Tuesday, September 16, 2014
An Attested and Effective Method of Expense Reporting
Travel and entertainment expenses are a huge expense and are just about the most considerable controllable cost pools at most businesses, second to salaries. While these expenses have always been subject to management programs and computerization, disputes within travel and expense management processes have come under rising scrutiny for many reasons.

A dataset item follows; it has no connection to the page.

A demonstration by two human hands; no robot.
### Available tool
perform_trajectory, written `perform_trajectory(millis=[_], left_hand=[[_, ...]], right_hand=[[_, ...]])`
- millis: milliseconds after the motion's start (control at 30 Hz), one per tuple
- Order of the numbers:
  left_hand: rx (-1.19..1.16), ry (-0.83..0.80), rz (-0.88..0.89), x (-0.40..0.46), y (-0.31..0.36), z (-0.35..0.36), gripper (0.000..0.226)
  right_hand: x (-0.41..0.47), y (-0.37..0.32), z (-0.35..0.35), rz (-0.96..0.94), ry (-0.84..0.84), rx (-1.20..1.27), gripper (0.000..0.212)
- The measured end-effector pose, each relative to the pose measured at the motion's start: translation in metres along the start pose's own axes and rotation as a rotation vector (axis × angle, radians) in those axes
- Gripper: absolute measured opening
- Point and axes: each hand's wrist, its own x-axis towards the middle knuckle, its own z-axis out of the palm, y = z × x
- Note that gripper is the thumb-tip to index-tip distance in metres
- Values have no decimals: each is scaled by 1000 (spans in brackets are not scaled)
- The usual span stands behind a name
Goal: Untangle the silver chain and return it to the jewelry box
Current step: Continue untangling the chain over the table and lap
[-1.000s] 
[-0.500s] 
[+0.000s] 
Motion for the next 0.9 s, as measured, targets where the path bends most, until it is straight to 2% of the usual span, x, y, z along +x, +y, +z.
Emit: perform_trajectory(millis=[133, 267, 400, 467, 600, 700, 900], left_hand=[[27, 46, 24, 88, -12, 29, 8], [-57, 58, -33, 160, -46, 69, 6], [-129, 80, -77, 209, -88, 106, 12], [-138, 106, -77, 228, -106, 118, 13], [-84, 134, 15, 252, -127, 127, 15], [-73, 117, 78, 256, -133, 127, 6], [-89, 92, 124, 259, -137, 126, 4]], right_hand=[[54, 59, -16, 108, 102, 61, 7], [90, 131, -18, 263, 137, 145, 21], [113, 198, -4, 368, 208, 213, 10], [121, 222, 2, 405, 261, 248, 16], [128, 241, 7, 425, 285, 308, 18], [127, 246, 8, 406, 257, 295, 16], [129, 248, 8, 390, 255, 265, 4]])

The surging cost of business travel makes expense management solutions necessary for the profitableness of a business. As the cost of travel services, including transportation, boarding, and travel agency fees, persist in climbing, and a larger number of employees are traveling for yearly business trips, these expenses are draining capital from businesses. Keeping track of traveling costs has also become even more of a nuisance. Paper-based procedures always maintain their own complications. Companies that continue to use paper or spreadsheets rather than expense reporting software or apps face the depleting and inefficient tedium of logging, approving or denying, and ultimately auditing expense reports.
The practice of fraudulating travel and entertainment expense reports is arguably now commonplace; everyone knows the anecdotes of corporate abuse. A scarcity of just checks and balances and control actions make travel related expenses wide open to employee fraud. Paper and spreadsheet expense reports are especially a cinch to make up. Furthermore this procedure is costly; the everyday cost of manually processing an expense report is over $35; accrued over a few months between various employees, these costs end up becoming thousands of dollars worth of fees. These towering prices restrict the financial gains these trips may else ways yield. Impaired spending visibility and a lack of control over said spending creates delayed and erroneous visibility into travel-related expenses, which should add up to employee compliance with corporate travel practices and any other company practices. Without this information, corporations are unable to accurately consolidate travel and entertainment expenses and are so incapable of more effectively negotiating suppliers.